## The task
Every entry, from first to last, is to be written out exactly.

## Task inputs
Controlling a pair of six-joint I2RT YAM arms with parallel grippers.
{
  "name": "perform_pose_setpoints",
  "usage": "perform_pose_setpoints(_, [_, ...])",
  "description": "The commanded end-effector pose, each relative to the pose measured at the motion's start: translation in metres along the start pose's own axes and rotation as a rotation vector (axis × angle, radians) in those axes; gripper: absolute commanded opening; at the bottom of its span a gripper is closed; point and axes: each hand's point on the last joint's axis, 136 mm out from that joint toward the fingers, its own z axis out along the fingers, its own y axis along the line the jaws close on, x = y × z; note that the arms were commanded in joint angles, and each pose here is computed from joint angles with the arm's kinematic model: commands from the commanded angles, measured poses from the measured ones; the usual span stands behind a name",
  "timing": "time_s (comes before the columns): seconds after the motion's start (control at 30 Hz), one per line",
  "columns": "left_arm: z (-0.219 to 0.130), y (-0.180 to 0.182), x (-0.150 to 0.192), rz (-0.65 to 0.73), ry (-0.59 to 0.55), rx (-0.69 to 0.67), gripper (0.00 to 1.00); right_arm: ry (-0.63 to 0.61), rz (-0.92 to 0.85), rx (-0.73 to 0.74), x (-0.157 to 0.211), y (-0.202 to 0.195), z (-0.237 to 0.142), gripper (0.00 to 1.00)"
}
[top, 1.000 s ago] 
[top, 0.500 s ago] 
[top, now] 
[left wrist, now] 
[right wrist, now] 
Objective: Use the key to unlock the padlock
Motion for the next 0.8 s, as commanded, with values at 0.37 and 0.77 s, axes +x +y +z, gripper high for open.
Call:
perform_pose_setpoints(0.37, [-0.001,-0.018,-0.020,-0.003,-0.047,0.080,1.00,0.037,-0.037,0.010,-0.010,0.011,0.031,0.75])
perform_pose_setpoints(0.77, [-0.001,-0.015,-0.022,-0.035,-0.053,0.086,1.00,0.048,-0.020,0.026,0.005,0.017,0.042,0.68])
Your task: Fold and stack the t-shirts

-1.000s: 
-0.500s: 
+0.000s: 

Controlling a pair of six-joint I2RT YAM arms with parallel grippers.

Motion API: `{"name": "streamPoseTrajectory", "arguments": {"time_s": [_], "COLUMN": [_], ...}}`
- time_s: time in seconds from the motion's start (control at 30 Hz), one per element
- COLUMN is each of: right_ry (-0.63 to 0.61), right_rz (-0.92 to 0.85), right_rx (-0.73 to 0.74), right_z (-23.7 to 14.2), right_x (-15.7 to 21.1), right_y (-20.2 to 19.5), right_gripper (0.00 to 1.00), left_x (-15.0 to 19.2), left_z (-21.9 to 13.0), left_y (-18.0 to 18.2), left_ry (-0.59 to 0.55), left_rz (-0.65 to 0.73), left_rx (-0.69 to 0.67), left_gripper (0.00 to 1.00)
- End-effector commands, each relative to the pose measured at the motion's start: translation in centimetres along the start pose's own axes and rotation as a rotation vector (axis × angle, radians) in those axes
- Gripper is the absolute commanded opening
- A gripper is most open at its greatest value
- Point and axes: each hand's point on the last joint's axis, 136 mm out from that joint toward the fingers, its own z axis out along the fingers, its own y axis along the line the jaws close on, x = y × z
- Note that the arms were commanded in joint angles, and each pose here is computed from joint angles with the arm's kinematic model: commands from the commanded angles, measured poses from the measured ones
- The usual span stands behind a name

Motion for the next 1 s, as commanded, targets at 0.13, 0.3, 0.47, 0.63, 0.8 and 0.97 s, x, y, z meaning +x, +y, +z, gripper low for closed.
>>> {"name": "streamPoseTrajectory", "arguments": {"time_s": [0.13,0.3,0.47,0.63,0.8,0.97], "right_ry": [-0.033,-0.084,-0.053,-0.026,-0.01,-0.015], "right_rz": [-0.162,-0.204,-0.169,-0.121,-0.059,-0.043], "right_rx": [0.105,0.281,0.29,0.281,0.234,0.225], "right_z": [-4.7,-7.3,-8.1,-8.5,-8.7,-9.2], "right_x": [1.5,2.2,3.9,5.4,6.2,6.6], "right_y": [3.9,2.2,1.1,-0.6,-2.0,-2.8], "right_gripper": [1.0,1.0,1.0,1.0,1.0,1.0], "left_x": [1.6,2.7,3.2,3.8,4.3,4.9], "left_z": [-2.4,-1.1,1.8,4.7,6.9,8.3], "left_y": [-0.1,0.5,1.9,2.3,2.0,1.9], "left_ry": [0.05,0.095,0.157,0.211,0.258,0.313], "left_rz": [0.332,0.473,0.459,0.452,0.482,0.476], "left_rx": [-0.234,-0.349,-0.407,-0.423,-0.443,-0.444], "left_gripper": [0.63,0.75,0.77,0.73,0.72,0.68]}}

## Response below
Controlling a pair of six-joint I2RT YAM arms with parallel grippers.
{
  "name": "perform_pose_setpoints",
  "usage": "perform_pose_setpoints(_, [_, ...])",
  "description": "The commanded end-effector pose, each relative to the pose measured at the motion's start: translation in metres along the start pose's own axes and rotation as a rotation vector (axis × angle, radians) in those axes; gripper: absolute commanded opening; at the bottom of its span a gripper is closed; point and axes: each hand's point on the last joint's axis, 136 mm out from that joint toward the fingers, its own z axis out along the fingers, its own y axis along the line the jaws close on, x = y × z; note that the arms were commanded in joint angles, and each pose here is computed from joint angles with the arm's kinematic model: commands from the commanded angles, measured poses from the measured ones; the usual span stands behind a name",
  "timing": "time_s (comes before the columns): seconds after the motion's start (control at 30 Hz), one per line",
  "columns": "left_arm: z (-0.219 to 0.130), y (-0.180 to 0.182), x (-0.150 to 0.192), rz (-0.65 to 0.73), ry (-0.59 to 0.55), rx (-0.69 to 0.67), gripper (0.00 to 1.00); right_arm: ry (-0.63 to 0.61), rz (-0.92 to 0.85), rx (-0.73 to 0.74), x (-0.157 to 0.211), y (-0.202 to 0.195), z (-0.237 to 0.142), gripper (0.00 to 1.00)"
}
[top, 1.000 s ago] 
[top, 0.500 s ago] 
[top, now] 
[left wrist, now] 
[right wrist, now] 
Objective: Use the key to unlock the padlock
Motion for the next 0.8 s, as commanded, with values at 0.37 and 0.77 s, axes +x +y +z, gripper high for open.
Call:
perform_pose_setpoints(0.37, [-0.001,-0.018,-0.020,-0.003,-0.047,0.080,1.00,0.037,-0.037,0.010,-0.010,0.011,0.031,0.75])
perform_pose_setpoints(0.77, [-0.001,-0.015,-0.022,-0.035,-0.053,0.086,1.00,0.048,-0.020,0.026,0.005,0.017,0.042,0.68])
Your task: Fold and stack the t-shirts

-1.000s: 
-0.500s: 
+0.000s: 

Controlling a pair of six-joint I2RT YAM arms with parallel grippers.

Motion API: `{"name": "streamPoseTrajectory", "arguments": {"time_s": [_], "COLUMN": [_], ...}}`
- time_s: time in seconds from the motion's start (control at 30 Hz), one per element
- COLUMN is each of: right_ry (-0.63 to 0.61), right_rz (-0.92 to 0.85), right_rx (-0.73 to 0.74), right_z (-23.7 to 14.2), right_x (-15.7 to 21.1), right_y (-20.2 to 19.5), right_gripper (0.00 to 1.00), left_x (-15.0 to 19.2), left_z (-21.9 to 13.0), left_y (-18.0 to 18.2), left_ry (-0.59 to 0.55), left_rz (-0.65 to 0.73), left_rx (-0.69 to 0.67), left_gripper (0.00 to 1.00)
- End-effector commands, each relative to the pose measured at the motion's start: translation in centimetres along the start pose's own axes and rotation as a rotation vector (axis × angle, radians) in those axes
- Gripper is the absolute commanded opening
- A gripper is most open at its greatest value
- Point and axes: each hand's point on the last joint's axis, 136 mm out from that joint toward the fingers, its own z axis out along the fingers, its own y axis along the line the jaws close on, x = y × z
- Note that the arms were commanded in joint angles, and each pose here is computed from joint angles with the arm's kinematic model: commands from the commanded angles, measured poses from the measured ones
- The usual span stands behind a name

Motion for the next 1 s, as commanded, targets at 0.13, 0.3, 0.47, 0.63, 0.8 and 0.97 s, x, y, z meaning +x, +y, +z, gripper low for closed.
>>> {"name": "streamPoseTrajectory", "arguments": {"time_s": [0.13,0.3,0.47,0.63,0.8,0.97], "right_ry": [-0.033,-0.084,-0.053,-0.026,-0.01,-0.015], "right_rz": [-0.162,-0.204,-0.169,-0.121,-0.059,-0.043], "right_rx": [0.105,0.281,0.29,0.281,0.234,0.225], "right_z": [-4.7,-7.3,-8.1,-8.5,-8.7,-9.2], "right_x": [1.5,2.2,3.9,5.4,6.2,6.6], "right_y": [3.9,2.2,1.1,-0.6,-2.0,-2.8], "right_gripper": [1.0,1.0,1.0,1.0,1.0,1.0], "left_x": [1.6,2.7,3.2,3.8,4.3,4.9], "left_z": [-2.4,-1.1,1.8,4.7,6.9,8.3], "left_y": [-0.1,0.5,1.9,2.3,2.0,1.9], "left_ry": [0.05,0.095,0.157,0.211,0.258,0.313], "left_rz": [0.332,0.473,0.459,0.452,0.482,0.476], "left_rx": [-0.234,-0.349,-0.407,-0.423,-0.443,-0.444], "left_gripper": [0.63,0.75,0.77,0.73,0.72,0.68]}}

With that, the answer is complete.